O bebê de um casal enfrentou um diagnóstico desafiador ao nascer com uma rara deficiência genética chamada deficiência de CPS1, que afeta um em cada 1,3 milhão de recém-nascidos. Com um prognóstico sombrio, os médicos sugeriram cuidados paliativos, mas os pais decidiram buscar uma alternativa. KJ, agora com nove meses, se tornou o primeiro paciente a receber um tratamento de edição genética CRISPR personalizado, com resultados que podem revolucionar o tratamento de doenças genéticas raras.
O tratamento foi desenvolvido por uma equipe de pesquisadores que apresentou seus resultados em uma reunião da Sociedade Americana de Terapia Celular e Genética. A técnica, que se baseia em décadas de pesquisa, oferece um novo caminho para o desenvolvimento de terapias personalizadas, especialmente para doenças raras que afetam milhões de pessoas nos Estados Unidos.
A deficiência de CPS1 impede o corpo de eliminar a amônia, um subproduto do metabolismo de proteínas, levando a riscos de danos cerebrais. KJ foi colocado em uma dieta rigorosa e recebeu medicamentos para controlar os níveis de amônia, mas ainda corria risco de morte. A urgência levou os pesquisadores a desenvolver rapidamente um sistema de edição genética, que foi aprovado pela FDA (Administração de Alimentos e Medicamentos dos EUA).
O tratamento envolveu a utilização de moléculas lipídicas para proteger a edição genética até que chegasse ao fígado, onde a correção da mutação ocorreria.

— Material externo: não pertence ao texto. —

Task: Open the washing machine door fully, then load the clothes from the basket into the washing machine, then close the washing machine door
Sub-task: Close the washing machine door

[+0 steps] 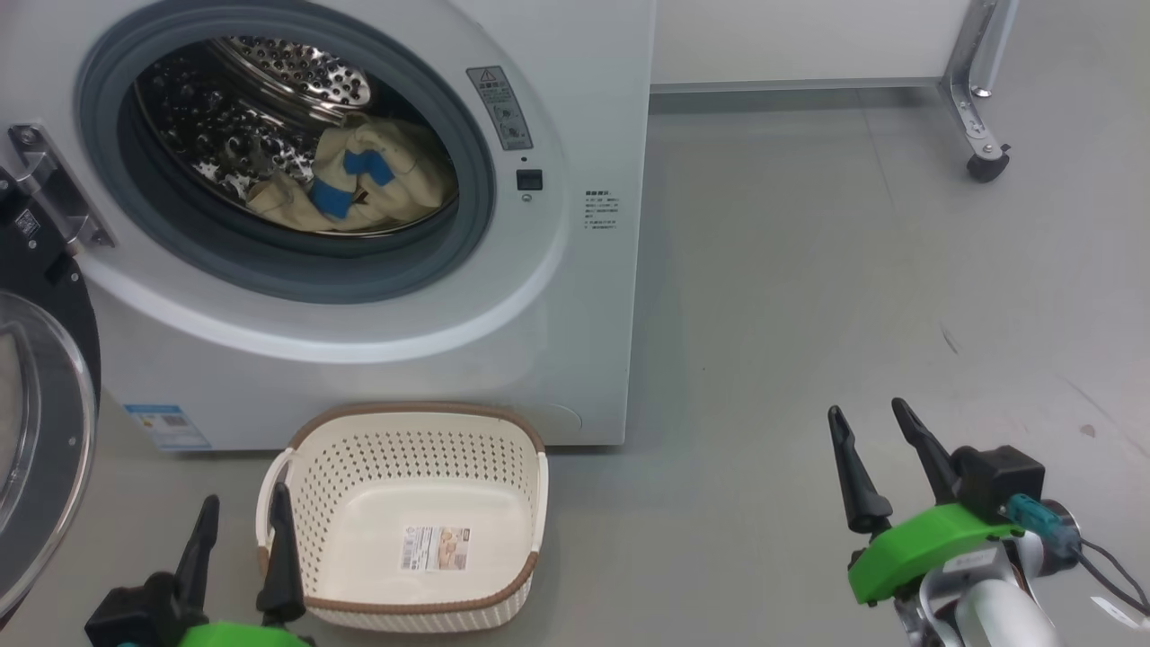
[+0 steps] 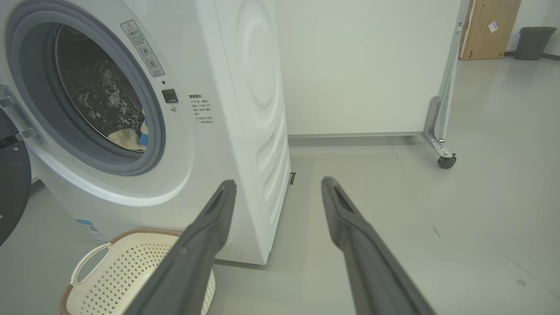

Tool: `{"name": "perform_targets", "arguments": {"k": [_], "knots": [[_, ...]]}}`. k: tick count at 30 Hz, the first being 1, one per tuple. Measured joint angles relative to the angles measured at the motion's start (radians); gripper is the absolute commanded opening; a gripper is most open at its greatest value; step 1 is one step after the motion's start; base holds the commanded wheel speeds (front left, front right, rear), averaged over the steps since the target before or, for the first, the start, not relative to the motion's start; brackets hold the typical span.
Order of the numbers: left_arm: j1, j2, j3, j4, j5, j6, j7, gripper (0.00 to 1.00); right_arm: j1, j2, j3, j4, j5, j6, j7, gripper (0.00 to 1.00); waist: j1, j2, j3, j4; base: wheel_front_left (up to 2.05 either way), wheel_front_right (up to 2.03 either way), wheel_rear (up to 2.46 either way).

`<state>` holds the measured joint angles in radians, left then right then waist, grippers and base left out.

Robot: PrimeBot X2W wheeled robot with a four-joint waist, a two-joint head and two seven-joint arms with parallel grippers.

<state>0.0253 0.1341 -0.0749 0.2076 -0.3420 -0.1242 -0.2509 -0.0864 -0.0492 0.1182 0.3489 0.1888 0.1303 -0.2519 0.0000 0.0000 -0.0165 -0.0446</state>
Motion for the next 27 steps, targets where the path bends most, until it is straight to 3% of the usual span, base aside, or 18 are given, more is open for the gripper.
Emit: {"name": "perform_targets", "arguments": {"k": [11,27], "knots": [[-0.023,0.001,0.0,0.016,-0.012,-0.003,0.0,1.0,0.0,0.0,0.001,0.001,0.014,0.0,0.0,1.0,0.0001,0.0,0.011,0.002,-0.58,0.58,0.0],[-0.026,0.001,-0.001,0.018,-0.011,-0.003,0.0,1.0,-0.001,0.0,0.005,0.012,0.015,0.0,0.0,1.0,0.0,0.0,0.015,0.002,-1.81,1.81,0.0]]}}
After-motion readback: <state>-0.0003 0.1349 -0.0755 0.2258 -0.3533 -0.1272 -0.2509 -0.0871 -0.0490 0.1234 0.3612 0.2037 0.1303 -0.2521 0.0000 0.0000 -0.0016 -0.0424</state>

O CRISPR foi modificado para localizar a mutação específica de KJ, permitindo que o mesmo método fosse adaptado para outras mutações no futuro, tornando os tratamentos mais acessíveis.
Após a primeira infusão, KJ começou a apresentar melhorias significativas, conseguindo consumir a mesma quantidade de proteína que um bebê saudável. Embora ainda precise de medicação, a dose foi reduzida, e sua equipe médica planeja sua alta hospitalar. Os pesquisadores destacaram a importância do financiamento público na pesquisa que possibilitou o tratamento, ressaltando que esse tipo de inovação poderia não ter ocorrido em outro país.
A história de KJ é um exemplo inspirador de como a ciência pode transformar vidas. Projetos como esse devem ser estimulados pela sociedade civil, pois a união pode fazer a diferença na vida de muitos que enfrentam desafios semelhantes. O apoio a iniciativas de pesquisa e desenvolvimento pode abrir portas para novas terapias e tratamentos que beneficiem aqueles que mais precisam.